I have discussed the operational side of Northeast Corridor train speeds previously. These discussions were prompted by Florida Congressman Mica, who proposed a plan to reduce trip time between Washington and New York from less than three hours to a flat two hours. I wrote in general terms about how to evaluate such a proposal here, and then in more specific terms about some of the issues raised by this plan here. That last post emphasized the difference between top speed and average speed, and discussed how one would have to increase the current Amtrak Acela schedule from an average speed of 86 mph to 123 mph to meet the two hour goal. While 123 mph is a speed reached in revenue service in this country for decades, no one has a right of way where such speeds become the average. Finally, in a later post, I noted how the new French TGV Est line between Paris and Strasbourg, which hosted the world record speed run of a steel-on-steel train at 357 mph, serves a revenue schedule with an average speed of 80 mph. Clearly there is a world of difference between top speed and average speed.
I am drawn to this topic today after reading a trio of tweets earlier today. [To see other Amtrak twitters and read more about this odd form of voyeurism, click here.] I include them below:
I would like to review the assumptions that underlie the above statements.
The current best Acela time from New York Penn Station to Boston South Station is three hours and thirty-one minutes. The trains that make that run stop at Stamford, New Haven, Providence, Route 128, and Back Bay. If one allots two minutes for each stop, then the train has 3:21 to be in motion. In those 201 minutes, it currently covers a time table mileage of 231 miles, for an average speed of 68.96 mph, despite its 150 mph top speed. For the sake of discussion here, I am going to begin by assuming a fast train would cover the same route and make the same stops; obviously both of those assumptions should be reviewed. To cover those same 231 miles in two hours, and accounting for the same five two-minute stops, one can then compute that the desired average speed would need to be 126 mph. Finally, to make it in one hour with the same five stops it would need to run at 277 mph on average. If you decided to run a non-stop express train in an hour, you could settle for a more leisurely average of 231 mph.
Update: Please see this later post for a valuable New York Times illustration of the Acela and its performance over this route.
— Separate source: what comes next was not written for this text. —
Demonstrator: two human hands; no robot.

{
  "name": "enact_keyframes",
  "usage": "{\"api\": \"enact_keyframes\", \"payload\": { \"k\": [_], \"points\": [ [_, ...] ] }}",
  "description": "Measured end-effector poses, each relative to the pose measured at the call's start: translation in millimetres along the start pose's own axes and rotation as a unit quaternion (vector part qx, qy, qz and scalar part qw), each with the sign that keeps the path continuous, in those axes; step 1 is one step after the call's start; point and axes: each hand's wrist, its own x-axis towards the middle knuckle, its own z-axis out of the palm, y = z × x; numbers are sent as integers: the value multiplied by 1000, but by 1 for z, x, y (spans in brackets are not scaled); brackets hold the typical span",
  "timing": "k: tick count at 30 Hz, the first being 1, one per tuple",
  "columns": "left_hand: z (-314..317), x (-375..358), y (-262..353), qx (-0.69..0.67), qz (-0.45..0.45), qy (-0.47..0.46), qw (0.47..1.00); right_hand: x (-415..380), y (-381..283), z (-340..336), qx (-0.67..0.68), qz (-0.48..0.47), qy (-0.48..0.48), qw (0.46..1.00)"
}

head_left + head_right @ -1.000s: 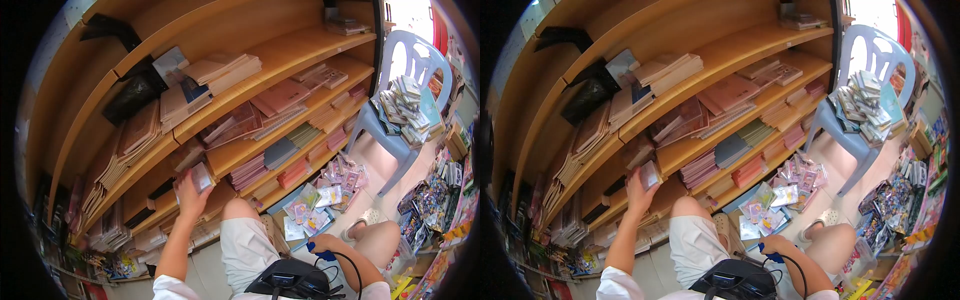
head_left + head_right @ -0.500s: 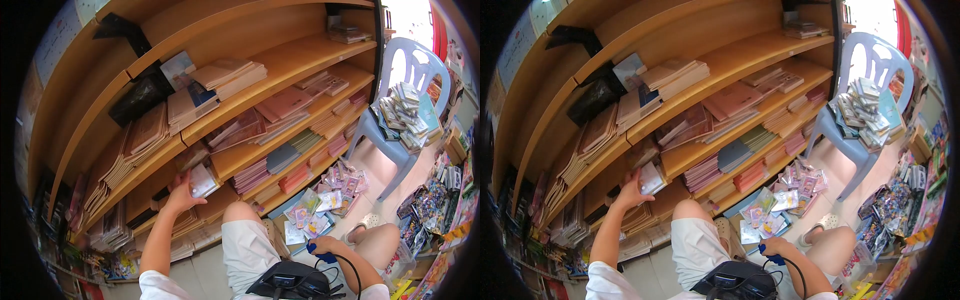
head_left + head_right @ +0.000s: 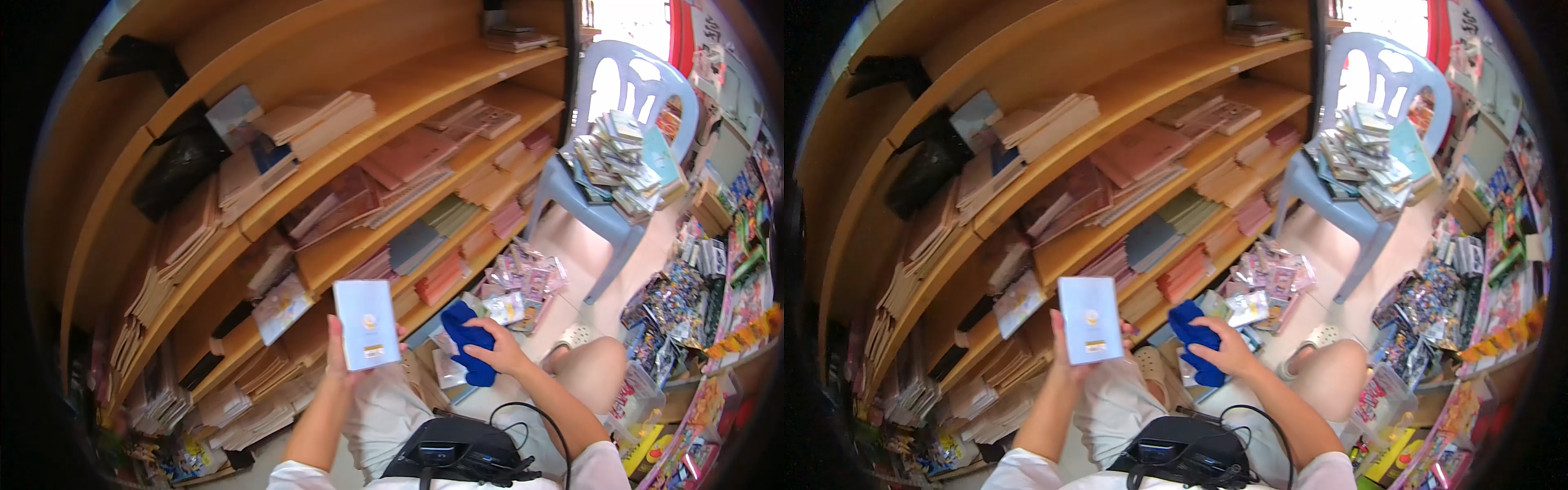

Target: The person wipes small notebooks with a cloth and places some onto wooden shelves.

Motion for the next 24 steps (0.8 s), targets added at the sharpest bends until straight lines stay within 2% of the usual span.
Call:
{"api": "enact_keyframes", "payload": {
  "k": [3,4,5,6,7,8,11,12,15,16,18,21,22,24],
  "points": [
    [-11,42,-80,-114,-50,3,992,-3,-27,-4,-17,-45,-18,999],
    [15,51,-96,-137,-68,65,986,-6,-26,1,-72,-84,-7,994],
    [13,57,-122,-99,-96,76,987,-11,-25,9,-125,-123,3,984],
    [11,61,-145,-104,-122,68,985,-17,-29,15,-185,-81,-10,979],
    [16,63,-155,-106,-148,61,981,-20,-22,14,-197,-52,28,979],
    [20,63,-158,-132,-179,51,974,-21,-17,12,-216,-23,55,975],
    [24,57,-166,-56,-179,51,981,-11,-12,4,-289,27,141,946],
    [24,56,-162,-72,-209,39,975,-9,-10,4,-296,35,147,943],
    [15,54,-162,-51,-225,49,972,-3,-2,1,-328,46,182,926],
    [10,54,-163,-67,-238,19,969,-1,-1,-1,-341,49,195,918],
    [-1,54,-168,-102,-262,-41,959,5,2,-15,-364,109,227,897],
    [21,41,-155,-174,-267,-58,946,14,12,-41,-332,211,296,870],
    [20,41,-154,-196,-253,-65,945,15,14,-45,-282,175,327,885],
    [13,44,-149,-171,-225,-88,955,15,2,-45,-247,109,312,911]
  ]
}}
I find the above calculations useful because they put a clearer light on just what would need to be accomplished to move a train from Boston to New York in one or two hours. Americans are accustomed to envying European and Asian rail systems, with their high-speeds and high frequencies, but they often forget how hard it is to incorporate the infrastructure associated with such service into their landscape. Many European and Japanese cities had their urban centers leveled in the course of the Allied bombing campaigns, and subsequent redevelopment efforts thus had a nearly blank canvas on which to design as they laid the foundations for today’s modern rail networks. New York, Connecticut, Rhode Island, and Massachusetts have fortunately never had anyone perform this same favor or urban destruction, which makes modern routing a much harder exercise. The 231 miles includes 36 miles of meander over a straight route from NYP-STM-NHV-PVD-RTE-BBY-BOS, and NYP-BOS all by itself is 188 miles. One could argue that a train from New York to Boston could make the run in one hour operating at 188 mph, but to do so would require an entire new route that would need to ignore fundamentals of geography, the environment, population centers and existing facilities. Clearly, that makes no sense.
If one looks at the route from above, it appears like this:
A map makes clear how much of the 36 miles of meander occurs between New Haven and Providence. Any effort to address this will need political support from both of those states, as improvements will cost a fortune both economically, environmentally, and politically. Could it be done? Sure – America landed men on the moon, so clearly we could reroute the trains and then engineer a whole system to meet this goal. Doing so would cost billions of dollars, invested in a portion of the country that already has the best train service in America. Senators and Representatives from across the rest of the country would demand enormous investments elsewhere in exchange for the necessary support to accomplish this. Remember that the modest capital amounts earmarked for Amtrak in the current stimulus bill triggered an amendment by Jeff Flake (not coincidentally from Arizona) yesterday that would have zeroed out those funds. While it was defeated, 116 Congressmen supported it.
To summarize then, let me be clear that I admire the enthusiasm for rail evidenced in the tweets that triggered this post. From a limited, engineering perspective, they are right that one or two hour service is feasible. What makes me shake my head in frustration is how little thought many give these topics beyond the obvious one of engineering feasibility. To build such a system entails tremendous costs, and involves issues of local, city, state, and Federal planning for finance, zoning and eminent domain, and environmental reviews. The political horsetrading to do something like this in the Northeast would compel enormous balancing efforts in other parts of the country, which likely would double or treble the cost and vastly complicate the process by which something like this could ever proceed.
One last point while I am on this topic – after last year’s gas price increases, and with the election of our new president (and Amtrak Joe as Veep), and with the current plans for epic stimulus spending by the Federal government, now is the best alignment of the planets, a perfect storm if you will, for investments in America’s rail system. If those investments are not made now, I think it will be fair to say the United States will never make those investments. It is a hopeful time for rail advocates, but one of great peril for us as well. If not now, then when?